→ Activity
Give the lines of the material verbatim, from the first line to the line with "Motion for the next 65", including both.

[Extracted information Boundary: Start]

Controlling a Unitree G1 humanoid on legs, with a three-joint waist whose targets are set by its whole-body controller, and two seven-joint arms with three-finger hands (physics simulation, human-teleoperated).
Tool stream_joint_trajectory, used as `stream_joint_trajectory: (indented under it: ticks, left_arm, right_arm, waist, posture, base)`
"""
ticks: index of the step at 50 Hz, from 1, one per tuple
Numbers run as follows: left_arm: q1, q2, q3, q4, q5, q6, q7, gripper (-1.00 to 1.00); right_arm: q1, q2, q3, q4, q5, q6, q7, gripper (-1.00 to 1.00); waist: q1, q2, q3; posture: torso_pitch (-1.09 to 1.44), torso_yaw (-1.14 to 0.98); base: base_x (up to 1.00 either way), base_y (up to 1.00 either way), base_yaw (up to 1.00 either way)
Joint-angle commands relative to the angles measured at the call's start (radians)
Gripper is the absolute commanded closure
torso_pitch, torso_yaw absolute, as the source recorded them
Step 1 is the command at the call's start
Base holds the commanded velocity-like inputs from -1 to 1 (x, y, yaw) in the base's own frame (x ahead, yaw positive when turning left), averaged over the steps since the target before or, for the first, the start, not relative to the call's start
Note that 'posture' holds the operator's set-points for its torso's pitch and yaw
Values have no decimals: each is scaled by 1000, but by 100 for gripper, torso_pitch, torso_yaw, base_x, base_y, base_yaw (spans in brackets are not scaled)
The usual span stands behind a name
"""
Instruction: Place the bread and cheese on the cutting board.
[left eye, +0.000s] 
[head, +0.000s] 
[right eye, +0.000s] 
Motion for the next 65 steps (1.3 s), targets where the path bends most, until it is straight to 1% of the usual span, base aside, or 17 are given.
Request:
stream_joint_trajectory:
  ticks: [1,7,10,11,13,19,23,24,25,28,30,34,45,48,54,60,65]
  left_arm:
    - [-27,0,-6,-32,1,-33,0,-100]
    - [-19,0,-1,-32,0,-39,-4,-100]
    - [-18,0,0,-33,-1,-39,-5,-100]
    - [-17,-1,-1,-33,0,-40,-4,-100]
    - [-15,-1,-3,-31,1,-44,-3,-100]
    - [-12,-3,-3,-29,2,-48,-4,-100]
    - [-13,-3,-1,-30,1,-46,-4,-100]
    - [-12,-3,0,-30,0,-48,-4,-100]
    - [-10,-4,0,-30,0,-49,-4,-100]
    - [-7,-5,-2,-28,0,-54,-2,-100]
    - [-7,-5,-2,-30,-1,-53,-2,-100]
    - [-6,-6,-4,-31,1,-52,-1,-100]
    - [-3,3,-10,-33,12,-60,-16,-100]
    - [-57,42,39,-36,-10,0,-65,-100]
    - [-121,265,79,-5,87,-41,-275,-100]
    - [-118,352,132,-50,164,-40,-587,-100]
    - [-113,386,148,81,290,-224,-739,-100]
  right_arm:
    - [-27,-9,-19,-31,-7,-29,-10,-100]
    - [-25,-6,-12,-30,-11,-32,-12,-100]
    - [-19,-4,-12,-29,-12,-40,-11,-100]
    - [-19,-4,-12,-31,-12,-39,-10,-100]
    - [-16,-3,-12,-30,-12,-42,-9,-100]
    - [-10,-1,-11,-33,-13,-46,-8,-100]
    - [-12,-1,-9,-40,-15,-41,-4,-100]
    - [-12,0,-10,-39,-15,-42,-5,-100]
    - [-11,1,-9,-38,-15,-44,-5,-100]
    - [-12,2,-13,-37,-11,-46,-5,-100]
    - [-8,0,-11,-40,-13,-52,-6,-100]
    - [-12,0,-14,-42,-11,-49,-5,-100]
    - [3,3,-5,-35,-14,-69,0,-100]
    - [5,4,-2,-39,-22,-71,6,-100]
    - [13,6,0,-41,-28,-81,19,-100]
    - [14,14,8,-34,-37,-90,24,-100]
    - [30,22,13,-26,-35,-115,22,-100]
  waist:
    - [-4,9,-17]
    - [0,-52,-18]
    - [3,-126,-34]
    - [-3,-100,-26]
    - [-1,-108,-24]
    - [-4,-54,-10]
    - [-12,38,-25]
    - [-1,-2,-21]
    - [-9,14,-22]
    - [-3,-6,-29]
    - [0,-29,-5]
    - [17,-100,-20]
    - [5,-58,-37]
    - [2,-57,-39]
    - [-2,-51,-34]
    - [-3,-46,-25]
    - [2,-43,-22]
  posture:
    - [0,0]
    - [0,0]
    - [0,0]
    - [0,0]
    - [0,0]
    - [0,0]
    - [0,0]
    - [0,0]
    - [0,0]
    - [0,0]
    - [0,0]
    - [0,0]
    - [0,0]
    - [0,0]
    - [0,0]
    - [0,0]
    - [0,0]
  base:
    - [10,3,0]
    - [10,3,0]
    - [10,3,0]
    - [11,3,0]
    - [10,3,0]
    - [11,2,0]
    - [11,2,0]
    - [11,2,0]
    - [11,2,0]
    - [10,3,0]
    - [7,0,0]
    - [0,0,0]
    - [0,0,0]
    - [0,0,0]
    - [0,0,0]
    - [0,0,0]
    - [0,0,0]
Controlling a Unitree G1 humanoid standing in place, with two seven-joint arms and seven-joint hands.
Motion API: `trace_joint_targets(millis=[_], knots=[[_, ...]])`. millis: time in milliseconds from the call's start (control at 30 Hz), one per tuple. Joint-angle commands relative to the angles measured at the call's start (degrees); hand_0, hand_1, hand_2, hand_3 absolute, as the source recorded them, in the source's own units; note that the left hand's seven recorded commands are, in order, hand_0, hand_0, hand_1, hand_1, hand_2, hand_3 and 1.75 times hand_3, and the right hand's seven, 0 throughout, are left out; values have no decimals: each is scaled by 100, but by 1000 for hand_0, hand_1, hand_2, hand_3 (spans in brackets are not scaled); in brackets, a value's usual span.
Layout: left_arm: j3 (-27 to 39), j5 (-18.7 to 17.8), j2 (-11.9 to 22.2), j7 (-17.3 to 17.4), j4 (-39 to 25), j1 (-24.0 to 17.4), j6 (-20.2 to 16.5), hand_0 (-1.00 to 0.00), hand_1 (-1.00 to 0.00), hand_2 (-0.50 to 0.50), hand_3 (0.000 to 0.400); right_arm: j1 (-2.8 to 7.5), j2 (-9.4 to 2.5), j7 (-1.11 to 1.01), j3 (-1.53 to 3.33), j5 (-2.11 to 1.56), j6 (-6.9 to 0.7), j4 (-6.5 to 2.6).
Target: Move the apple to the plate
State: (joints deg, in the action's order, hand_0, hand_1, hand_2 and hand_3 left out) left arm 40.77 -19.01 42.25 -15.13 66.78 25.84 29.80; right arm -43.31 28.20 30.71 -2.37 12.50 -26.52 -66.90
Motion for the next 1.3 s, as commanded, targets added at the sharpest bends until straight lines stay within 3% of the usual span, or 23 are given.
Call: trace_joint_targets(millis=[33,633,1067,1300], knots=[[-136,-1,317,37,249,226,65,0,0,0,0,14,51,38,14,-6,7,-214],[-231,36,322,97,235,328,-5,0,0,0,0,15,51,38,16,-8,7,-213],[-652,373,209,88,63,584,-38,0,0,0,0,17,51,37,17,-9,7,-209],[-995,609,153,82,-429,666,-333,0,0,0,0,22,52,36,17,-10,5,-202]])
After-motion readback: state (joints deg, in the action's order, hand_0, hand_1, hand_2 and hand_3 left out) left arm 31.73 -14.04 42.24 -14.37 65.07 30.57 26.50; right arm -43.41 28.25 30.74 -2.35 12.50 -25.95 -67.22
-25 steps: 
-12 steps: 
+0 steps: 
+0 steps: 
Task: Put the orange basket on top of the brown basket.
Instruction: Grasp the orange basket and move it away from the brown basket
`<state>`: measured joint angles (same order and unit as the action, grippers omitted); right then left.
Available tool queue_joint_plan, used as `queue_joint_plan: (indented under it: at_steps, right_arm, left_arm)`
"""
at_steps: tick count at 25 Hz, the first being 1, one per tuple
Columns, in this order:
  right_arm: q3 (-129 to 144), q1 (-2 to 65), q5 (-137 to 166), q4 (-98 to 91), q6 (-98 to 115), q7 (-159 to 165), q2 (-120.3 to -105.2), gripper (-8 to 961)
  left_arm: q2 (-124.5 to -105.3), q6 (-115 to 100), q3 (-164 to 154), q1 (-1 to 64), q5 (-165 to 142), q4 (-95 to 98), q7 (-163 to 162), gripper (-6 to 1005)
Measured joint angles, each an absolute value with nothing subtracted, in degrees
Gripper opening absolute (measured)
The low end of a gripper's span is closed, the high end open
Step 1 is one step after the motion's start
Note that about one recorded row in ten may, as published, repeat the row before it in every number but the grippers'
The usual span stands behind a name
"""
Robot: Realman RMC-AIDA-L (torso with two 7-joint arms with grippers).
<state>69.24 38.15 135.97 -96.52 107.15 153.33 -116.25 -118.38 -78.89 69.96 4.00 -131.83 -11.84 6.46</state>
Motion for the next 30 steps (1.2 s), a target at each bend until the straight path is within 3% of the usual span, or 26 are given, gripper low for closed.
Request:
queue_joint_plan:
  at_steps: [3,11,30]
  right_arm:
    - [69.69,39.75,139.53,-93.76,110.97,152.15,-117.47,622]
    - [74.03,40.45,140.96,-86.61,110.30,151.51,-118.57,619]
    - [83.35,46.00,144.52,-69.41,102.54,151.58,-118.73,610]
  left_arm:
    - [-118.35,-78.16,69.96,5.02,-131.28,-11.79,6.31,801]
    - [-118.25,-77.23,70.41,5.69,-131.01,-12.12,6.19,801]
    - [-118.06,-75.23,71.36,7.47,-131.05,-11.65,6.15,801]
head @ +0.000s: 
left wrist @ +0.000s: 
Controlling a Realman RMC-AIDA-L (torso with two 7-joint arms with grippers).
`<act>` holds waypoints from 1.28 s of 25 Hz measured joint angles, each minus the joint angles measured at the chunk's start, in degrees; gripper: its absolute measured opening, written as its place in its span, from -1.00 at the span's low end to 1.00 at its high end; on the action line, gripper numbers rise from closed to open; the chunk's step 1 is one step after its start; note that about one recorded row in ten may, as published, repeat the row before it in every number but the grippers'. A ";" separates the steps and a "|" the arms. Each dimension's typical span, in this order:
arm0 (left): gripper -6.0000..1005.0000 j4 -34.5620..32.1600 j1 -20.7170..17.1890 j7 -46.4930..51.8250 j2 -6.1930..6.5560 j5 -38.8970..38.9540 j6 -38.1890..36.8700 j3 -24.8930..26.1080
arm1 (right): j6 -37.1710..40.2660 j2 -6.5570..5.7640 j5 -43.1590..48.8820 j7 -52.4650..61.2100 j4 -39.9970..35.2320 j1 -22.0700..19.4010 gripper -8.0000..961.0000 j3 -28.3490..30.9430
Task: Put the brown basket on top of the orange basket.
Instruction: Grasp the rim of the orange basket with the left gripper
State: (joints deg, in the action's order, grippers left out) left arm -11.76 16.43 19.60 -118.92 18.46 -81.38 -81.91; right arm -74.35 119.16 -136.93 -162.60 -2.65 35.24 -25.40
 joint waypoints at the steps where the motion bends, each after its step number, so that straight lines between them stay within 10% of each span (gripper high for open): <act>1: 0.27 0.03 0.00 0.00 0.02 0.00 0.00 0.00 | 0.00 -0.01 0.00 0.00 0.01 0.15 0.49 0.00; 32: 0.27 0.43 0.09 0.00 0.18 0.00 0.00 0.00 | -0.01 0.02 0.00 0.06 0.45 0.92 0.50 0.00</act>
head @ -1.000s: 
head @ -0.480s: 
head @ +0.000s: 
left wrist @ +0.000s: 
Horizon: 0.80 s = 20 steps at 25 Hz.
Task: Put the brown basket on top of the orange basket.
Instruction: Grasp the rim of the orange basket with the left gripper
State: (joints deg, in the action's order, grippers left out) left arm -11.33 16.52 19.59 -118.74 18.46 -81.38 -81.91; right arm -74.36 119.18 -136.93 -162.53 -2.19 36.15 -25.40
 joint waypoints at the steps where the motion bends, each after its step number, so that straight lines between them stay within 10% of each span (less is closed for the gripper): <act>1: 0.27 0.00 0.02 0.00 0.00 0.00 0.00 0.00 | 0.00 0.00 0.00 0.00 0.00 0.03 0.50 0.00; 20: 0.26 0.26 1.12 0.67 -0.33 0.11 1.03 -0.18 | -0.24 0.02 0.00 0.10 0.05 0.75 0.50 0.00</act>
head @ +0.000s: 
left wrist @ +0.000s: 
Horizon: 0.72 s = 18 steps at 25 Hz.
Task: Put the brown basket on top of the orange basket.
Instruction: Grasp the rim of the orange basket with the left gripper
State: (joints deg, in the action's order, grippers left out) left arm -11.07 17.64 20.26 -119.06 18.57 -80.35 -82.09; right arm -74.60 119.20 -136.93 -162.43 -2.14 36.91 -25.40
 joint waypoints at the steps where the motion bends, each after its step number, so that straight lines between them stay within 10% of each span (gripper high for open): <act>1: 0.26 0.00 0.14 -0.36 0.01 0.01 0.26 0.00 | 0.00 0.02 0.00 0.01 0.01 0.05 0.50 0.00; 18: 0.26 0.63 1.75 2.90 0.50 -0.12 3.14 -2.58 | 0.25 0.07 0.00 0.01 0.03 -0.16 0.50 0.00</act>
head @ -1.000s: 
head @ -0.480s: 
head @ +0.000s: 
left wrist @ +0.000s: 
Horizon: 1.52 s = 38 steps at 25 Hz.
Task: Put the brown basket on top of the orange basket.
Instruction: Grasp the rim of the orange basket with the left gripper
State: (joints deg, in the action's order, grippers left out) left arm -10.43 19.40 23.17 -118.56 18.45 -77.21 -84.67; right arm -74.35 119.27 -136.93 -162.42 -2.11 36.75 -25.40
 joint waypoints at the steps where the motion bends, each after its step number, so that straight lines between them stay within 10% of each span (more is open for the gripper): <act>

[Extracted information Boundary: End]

→ Reply
Controlling a Unitree G1 humanoid on legs, with a three-joint waist whose targets are set by its whole-body controller, and two seven-joint arms with three-finger hands (physics simulation, human-teleoperated).
Tool stream_joint_trajectory, used as `stream_joint_trajectory: (indented under it: ticks, left_arm, right_arm, waist, posture, base)`
"""
ticks: index of the step at 50 Hz, from 1, one per tuple
Numbers run as follows: left_arm: q1, q2, q3, q4, q5, q6, q7, gripper (-1.00 to 1.00); right_arm: q1, q2, q3, q4, q5, q6, q7, gripper (-1.00 to 1.00); waist: q1, q2, q3; posture: torso_pitch (-1.09 to 1.44), torso_yaw (-1.14 to 0.98); base: base_x (up to 1.00 either way), base_y (up to 1.00 either way), base_yaw (up to 1.00 either way)
Joint-angle commands relative to the angles measured at the call's start (radians)
Gripper is the absolute commanded closure
torso_pitch, torso_yaw absolute, as the source recorded them
Step 1 is the command at the call's start
Base holds the commanded velocity-like inputs from -1 to 1 (x, y, yaw) in the base's own frame (x ahead, yaw positive when turning left), averaged over the steps since the target before or, for the first, the start, not relative to the call's start
Note that 'posture' holds the operator's set-points for its torso's pitch and yaw
Values have no decimals: each is scaled by 1000, but by 100 for gripper, torso_pitch, torso_yaw, base_x, base_y, base_yaw (spans in brackets are not scaled)
The usual span stands behind a name
"""
Instruction: Place the bread and cheese on the cutting board.
[left eye, +0.000s] 
[head, +0.000s] 
[right eye, +0.000s] 
Motion for the next 65 steps (1.3 s), targets where the path bends most, until it is straight to 1% of the usual span, base aside, or 17 are given.

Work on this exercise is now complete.